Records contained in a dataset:

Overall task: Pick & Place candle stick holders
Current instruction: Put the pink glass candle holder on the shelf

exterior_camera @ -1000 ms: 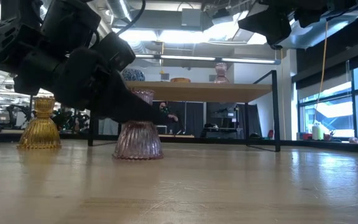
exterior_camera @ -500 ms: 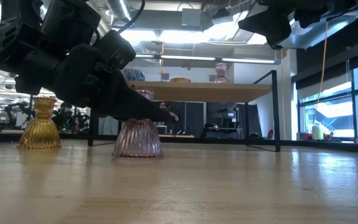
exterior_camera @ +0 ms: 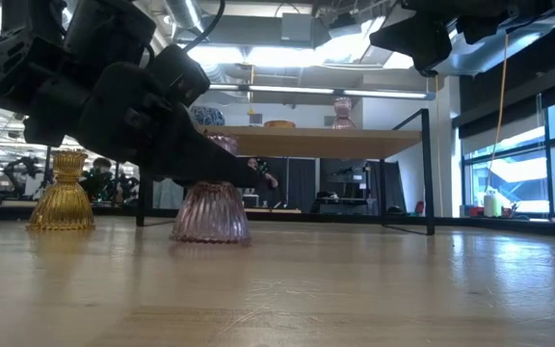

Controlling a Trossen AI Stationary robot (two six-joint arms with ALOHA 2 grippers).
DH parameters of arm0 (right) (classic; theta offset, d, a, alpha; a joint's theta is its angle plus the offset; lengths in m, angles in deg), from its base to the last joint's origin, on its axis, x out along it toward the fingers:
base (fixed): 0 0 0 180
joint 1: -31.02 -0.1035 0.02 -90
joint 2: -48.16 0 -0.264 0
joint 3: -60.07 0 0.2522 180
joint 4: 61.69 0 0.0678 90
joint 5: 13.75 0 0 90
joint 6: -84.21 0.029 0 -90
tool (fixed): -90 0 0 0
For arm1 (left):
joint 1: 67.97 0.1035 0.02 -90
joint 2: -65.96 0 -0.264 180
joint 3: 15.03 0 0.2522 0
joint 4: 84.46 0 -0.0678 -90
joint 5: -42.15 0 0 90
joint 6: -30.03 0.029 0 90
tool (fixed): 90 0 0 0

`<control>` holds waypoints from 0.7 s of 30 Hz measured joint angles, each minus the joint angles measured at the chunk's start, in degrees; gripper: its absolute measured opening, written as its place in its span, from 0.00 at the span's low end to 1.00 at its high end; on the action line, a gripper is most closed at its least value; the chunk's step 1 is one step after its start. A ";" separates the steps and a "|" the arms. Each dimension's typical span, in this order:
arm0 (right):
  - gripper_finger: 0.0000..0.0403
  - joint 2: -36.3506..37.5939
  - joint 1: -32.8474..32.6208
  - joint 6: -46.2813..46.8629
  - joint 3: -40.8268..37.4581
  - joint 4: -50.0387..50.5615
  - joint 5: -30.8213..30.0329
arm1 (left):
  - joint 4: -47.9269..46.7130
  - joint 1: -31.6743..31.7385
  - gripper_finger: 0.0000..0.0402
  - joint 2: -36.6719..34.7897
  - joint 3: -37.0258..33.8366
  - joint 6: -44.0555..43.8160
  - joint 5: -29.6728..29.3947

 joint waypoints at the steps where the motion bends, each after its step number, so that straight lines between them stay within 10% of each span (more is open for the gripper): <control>1: 0.80 0.00 0.00 0.01 0.00 -0.02 0.00 | 0.04 0.00 0.30 0.00 0.00 -0.20 0.16; 21: 0.80 -0.02 0.01 0.02 -0.01 0.24 0.02 | -1.18 -1.20 0.34 -6.71 -0.65 1.45 2.72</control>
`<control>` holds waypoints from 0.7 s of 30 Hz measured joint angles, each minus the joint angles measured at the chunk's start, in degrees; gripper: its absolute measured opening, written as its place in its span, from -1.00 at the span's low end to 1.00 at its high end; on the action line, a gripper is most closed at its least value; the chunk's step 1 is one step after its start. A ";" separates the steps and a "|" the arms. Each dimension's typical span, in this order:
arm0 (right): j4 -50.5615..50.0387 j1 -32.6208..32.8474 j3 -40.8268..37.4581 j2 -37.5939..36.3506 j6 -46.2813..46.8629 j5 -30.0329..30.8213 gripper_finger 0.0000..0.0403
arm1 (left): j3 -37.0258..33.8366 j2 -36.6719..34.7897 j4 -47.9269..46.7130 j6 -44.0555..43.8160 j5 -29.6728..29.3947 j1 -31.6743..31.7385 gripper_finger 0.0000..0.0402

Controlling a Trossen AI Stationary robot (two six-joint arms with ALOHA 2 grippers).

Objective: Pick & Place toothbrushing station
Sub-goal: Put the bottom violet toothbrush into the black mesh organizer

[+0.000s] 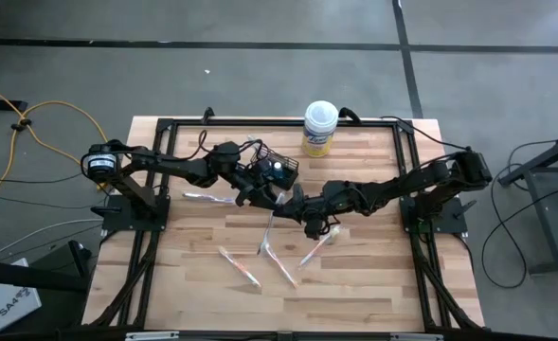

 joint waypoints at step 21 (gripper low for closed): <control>-0.14 0.22 0.00 -0.02 0.50 2.72 -0.99 | 0.00 0.00 -0.11 -0.85 0.07 0.01 -0.74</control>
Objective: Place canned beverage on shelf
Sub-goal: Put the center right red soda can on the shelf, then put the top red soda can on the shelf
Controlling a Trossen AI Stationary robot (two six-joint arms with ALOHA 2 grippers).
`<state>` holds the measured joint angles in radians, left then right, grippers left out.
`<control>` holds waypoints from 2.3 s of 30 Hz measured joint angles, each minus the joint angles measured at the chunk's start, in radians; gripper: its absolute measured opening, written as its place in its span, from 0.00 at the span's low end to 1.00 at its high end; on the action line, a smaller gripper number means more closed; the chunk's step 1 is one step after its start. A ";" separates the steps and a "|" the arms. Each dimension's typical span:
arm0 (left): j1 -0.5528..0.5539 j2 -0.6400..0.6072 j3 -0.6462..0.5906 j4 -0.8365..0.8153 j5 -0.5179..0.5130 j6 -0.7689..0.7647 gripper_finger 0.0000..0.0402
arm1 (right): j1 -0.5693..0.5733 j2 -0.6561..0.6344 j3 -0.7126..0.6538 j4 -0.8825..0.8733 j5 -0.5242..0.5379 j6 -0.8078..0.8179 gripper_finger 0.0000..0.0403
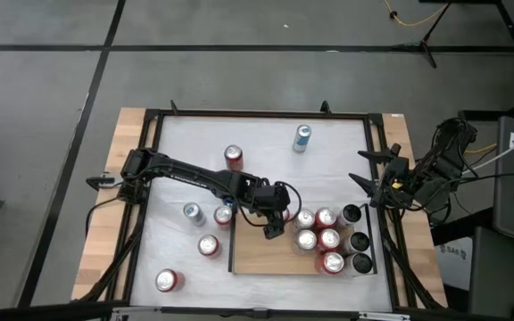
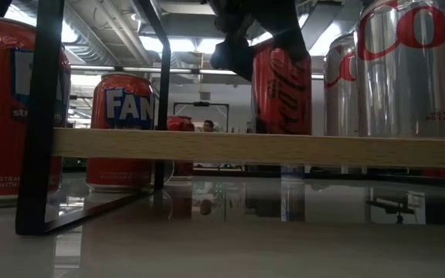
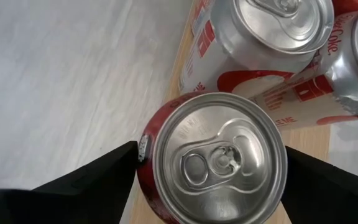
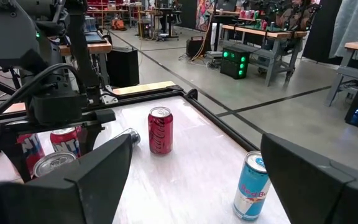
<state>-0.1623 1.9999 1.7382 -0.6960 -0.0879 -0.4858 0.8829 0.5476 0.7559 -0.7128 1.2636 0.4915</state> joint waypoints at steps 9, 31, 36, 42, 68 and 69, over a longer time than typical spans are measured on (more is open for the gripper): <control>0.000 0.000 0.000 0.005 -0.001 -0.001 0.84 | 0.000 0.000 0.000 0.000 0.000 0.000 0.86; 0.012 -0.004 0.000 0.086 0.012 -0.002 0.84 | 0.000 0.000 0.000 0.000 0.000 0.000 0.86; 0.029 -0.006 0.000 0.085 0.067 -0.002 0.84 | 0.000 0.000 0.000 0.000 0.000 0.000 0.86; 0.054 -0.041 0.000 0.080 0.080 -0.001 0.84 | 0.000 0.000 0.000 -0.001 0.000 0.000 0.86; 0.453 -0.182 0.002 -0.415 -0.139 -0.001 0.84 | 0.000 0.000 0.000 -0.022 0.000 0.000 0.86; 0.467 -0.182 0.002 -0.424 -0.131 -0.006 0.84 | 0.000 0.000 0.000 -0.022 0.000 0.000 0.86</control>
<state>0.3046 1.8183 1.7401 -1.1204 -0.2193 -0.4919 0.8832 0.5476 0.7559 -0.7345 1.2636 0.4911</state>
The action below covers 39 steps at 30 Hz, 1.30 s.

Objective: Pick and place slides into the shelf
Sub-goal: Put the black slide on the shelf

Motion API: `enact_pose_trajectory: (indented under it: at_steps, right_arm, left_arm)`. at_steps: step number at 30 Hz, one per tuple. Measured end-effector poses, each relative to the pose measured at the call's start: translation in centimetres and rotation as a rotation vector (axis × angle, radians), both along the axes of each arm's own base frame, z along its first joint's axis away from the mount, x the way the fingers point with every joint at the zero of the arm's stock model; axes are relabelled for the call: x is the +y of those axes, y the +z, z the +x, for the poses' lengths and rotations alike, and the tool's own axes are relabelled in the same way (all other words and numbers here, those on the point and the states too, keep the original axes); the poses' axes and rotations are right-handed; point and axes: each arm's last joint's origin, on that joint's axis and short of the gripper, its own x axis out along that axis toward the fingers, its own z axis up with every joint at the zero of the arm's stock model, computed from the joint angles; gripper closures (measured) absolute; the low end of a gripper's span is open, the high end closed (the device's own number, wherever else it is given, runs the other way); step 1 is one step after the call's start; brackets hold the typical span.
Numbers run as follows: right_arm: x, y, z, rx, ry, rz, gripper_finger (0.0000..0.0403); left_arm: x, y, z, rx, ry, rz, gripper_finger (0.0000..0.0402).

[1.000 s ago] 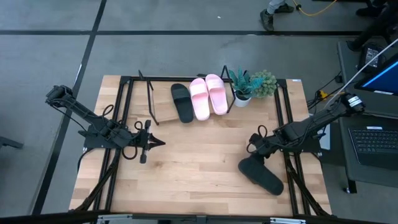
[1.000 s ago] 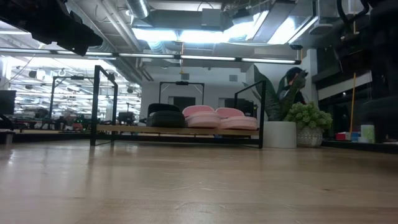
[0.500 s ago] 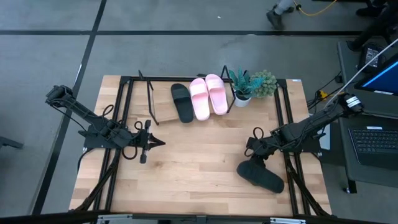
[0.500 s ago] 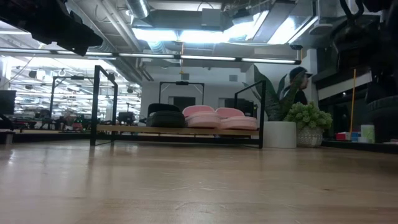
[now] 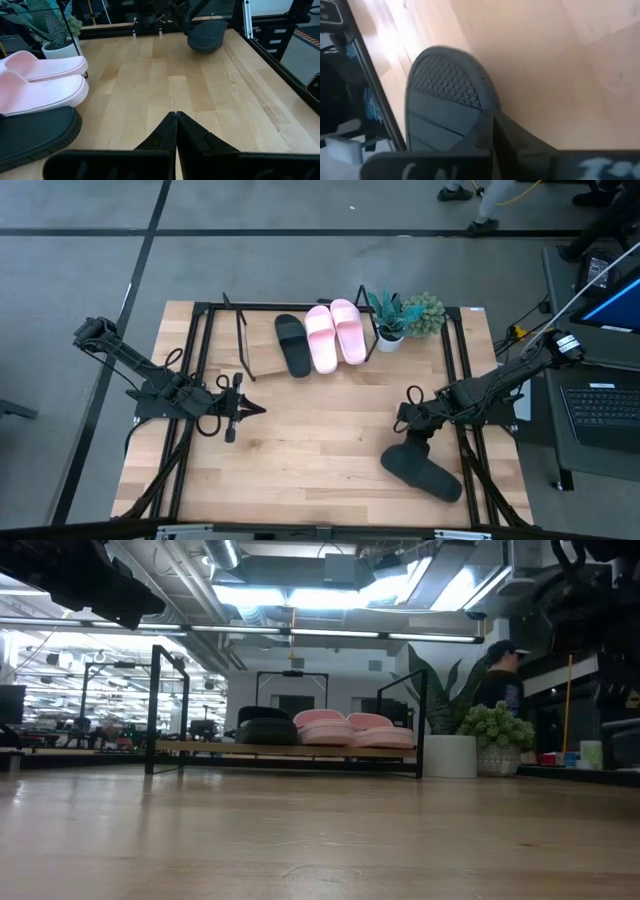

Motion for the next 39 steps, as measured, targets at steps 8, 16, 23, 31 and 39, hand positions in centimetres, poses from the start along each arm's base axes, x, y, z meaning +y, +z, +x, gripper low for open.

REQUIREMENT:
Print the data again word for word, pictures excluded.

FINISHED TASK:
Overall task: Pick & Place candle stick holders
Current instruction: Put the pink glass candle holder on the shelf

exterior_camera @ -1000 ms: 
exterior_camera @ -500 ms: 
exterior_camera @ +0 ms: 

Controlling a Trossen AI Stationary robot (two six-joint arms with ALOHA 2 grippers).
DH parameters of arm0 (right) (classic; theta offset, d, a, alpha; a joint's theta is its angle plus the offset; lengths in m, angles in deg), from its base to the last joint's origin, on its axis, x out along it toward the fingers:
base (fixed): 0 0 0 180
joint 1: -31.02 -0.1035 0.02 -90
joint 2: -48.16 0 -0.264 0
joint 3: -60.07 0 0.2522 180
joint 4: 61.69 0 0.0678 90
joint 5: 13.75 0 0 90
joint 6: -84.21 0.029 0 -90
tool (fixed): -90 0 0 0
For arm1 (left):
joint 1: 67.97 0.1035 0.02 -90
joint 2: -65.96 0 -0.264 180
joint 3: 15.03 0 0.2522 0
joint 4: 84.46 0 -0.0678 -90
joint 5: -42.15 0 0 90
joint 6: -30.03 0.029 0 90
tool (fixed): 90 0 0 0

`<control>` holds waypoints from 0.7 s of 30 Hz measured joint angles, each minus the joint angles measured at the chunk's start, in degrees; gripper: its absolute measured opening, written as its place in its span, from 0.00 at the span's low end to 1.00 at its high end; on the action line, a gripper is most closed at its least value; the chunk's step 1 is one step after its start. A ";" separates the steps and a "|" the arms. Each dimension's typical span, in this order:
arm0 (right):
  - gripper_finger: 0.0000..0.0403
  - joint 2: -36.3506..37.5939
  - joint 1: -32.8474..32.6208
  - joint 6: -46.2813..46.8629
  - joint 3: -40.8268..37.4581
  - joint 4: -50.0387..50.5615
  - joint 5: -30.8213..30.0329
arm1 (left):
  - joint 4: -47.9269..46.7130
  - joint 1: -31.6743..31.7385
  - gripper_finger: 0.0000..0.0402
  - joint 2: -36.6719..34.7897
  - joint 3: -37.0258..33.8366
  - joint 6: -44.0555..43.8160
  - joint 5: -29.6728..29.3947

 joint waypoints at the steps where the motion bends, each after its step number, so that straight lines between them stay within 10% of each span (more is open for the gripper): <control>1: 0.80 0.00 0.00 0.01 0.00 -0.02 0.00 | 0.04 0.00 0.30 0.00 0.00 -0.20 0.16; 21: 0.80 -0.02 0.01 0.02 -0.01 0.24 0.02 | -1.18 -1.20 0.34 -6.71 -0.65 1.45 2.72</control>
`<control>` holds waypoints from 0.7 s of 30 Hz measured joint angles, each minus the joint angles measured at the chunk's start, in degrees; gripper: its absolute measured opening, written as its place in its span, from -1.00 at the span's low end to 1.00 at its high end; on the action line, a gripper is most closed at its least value; the chunk's step 1 is one step after its start. A ";" separates the steps and a "|" the arms. Each dimension's typical span, in this order:
arm0 (right): j4 -50.5615..50.0387 j1 -32.6208..32.8474 j3 -40.8268..37.4581 j2 -37.5939..36.3506 j6 -46.2813..46.8629 j5 -30.0329..30.8213 gripper_finger 0.0000..0.0403
arm1 (left): j3 -37.0258..33.8366 j2 -36.6719..34.7897 j4 -47.9269..46.7130 j6 -44.0555..43.8160 j5 -29.6728..29.3947 j1 -31.6743..31.7385 gripper_finger 0.0000..0.0402

Controlling a Trossen AI Stationary robot (two six-joint arms with ALOHA 2 grippers).

Objective: Pick & Place toothbrushing station
Sub-goal: Put the bottom violet toothbrush into the black mesh organizer

[+0.000s] 

 joint waypoints at step 21 (gripper low for closed): <control>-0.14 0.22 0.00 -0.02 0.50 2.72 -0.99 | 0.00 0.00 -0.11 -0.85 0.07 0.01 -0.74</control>
Objective: Place canned beverage on shelf
Sub-goal: Put the center right red soda can on the shelf, then put the top red soda can on the shelf
Controlling a Trossen AI Stationary robot (two six-joint arms with ALOHA 2 grippers).
`<state>` holds the measured joint angles in radians, left then right, grippers left out.
`<control>` holds waypoints from 2.3 s of 30 Hz measured joint angles, each minus the joint angles measured at the chunk's start, in radians; gripper: its absolute measured opening, written as its place in its span, from 0.00 at the span's low end to 1.00 at its high end; on the action line, a smaller gripper number means more closed; the chunk's step 1 is one step after its start. A ";" separates the steps and a "|" the arms. Each dimension's typical span:
arm0 (left): j1 -0.5528..0.5539 j2 -0.6400..0.6072 j3 -0.6462..0.5906 j4 -0.8365..0.8153 j5 -0.5179..0.5130 j6 -0.7689..0.7647 gripper_finger 0.0000..0.0402
arm1 (right): j1 -0.5693..0.5733 j2 -0.6561..0.6344 j3 -0.7126..0.6538 j4 -0.8825..0.8733 j5 -0.5242..0.5379 j6 -0.8078..0.8179 gripper_finger 0.0000..0.0403
<state>-0.1623 1.9999 1.7382 -0.6960 -0.0879 -0.4858 0.8829 0.5476 0.7559 -0.7128 1.2636 0.4915</state> joint waypoints at steps 9, 31, 36, 42, 68 and 69, over a longer time than typical spans are measured on (more is open for the gripper): <control>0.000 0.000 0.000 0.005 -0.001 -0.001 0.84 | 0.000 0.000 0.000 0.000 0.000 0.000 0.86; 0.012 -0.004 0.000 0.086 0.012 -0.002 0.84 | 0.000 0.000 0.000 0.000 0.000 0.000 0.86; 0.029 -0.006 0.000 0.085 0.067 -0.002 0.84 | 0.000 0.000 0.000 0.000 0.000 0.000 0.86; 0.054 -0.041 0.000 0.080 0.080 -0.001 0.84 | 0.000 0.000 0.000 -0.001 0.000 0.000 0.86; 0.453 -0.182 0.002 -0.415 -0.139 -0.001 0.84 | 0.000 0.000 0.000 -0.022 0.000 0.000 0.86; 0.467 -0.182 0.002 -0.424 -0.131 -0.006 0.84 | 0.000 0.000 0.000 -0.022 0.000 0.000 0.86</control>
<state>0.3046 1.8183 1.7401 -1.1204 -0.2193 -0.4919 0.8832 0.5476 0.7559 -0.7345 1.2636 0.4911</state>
The action below covers 39 steps at 30 Hz, 1.30 s.

Objective: Pick and place slides into the shelf
Sub-goal: Put the black slide on the shelf

Motion API: `enact_pose_trajectory: (indented under it: at_steps, right_arm, left_arm)`. at_steps: step number at 30 Hz, one per tuple. Measured end-effector poses, each relative to the pose measured at the call's start: translation in centimetres and rotation as a rotation vector (axis × angle, radians), both along the axes of each arm's own base frame, z along its first joint's axis away from the mount, x the way the fingers point with every joint at the zero of the arm's stock model; axes are relabelled for the call: x is the +y of those axes, y the +z, z the +x, for the poses' lengths and rotations alike, and the tool's own axes are relabelled in the same way (all other words and numbers here, those on the point and the states too, keep the original axes); the poses' axes and rotations are right-handed; point and axes: each arm's last joint's origin, on that joint's axis and short of the gripper, its own x axis out along that axis toward the fingers, its own z axis up with every joint at the zero of the arm's stock model, computed from the joint angles; gripper closures (measured) absolute; the low end of a gripper's span is open, the high end closed (the device's own number, wherever else it is given, runs the other way); step 1 is one step after the call's start; brackets hold the typical span.
Numbers run as follows: right_arm: x, y, z, rx, ry, rz, gripper_finger (0.0000..0.0403); left_arm: x, y, z, rx, ry, rz, gripper_finger (0.0000..0.0402).

[1.000 s ago] 
[1.000 s ago] 
[0.500 s ago] 
[0.500 s ago] 
[now] 

Motion for the next 39 steps, as measured, targets at steps 8, 16, 23, 31 and 39, hand positions in centimetres, poses from the start along each arm's base axes, x, y, z meaning +y, +z, +x, gripper low for open.

Apart from this answer, nothing more is required.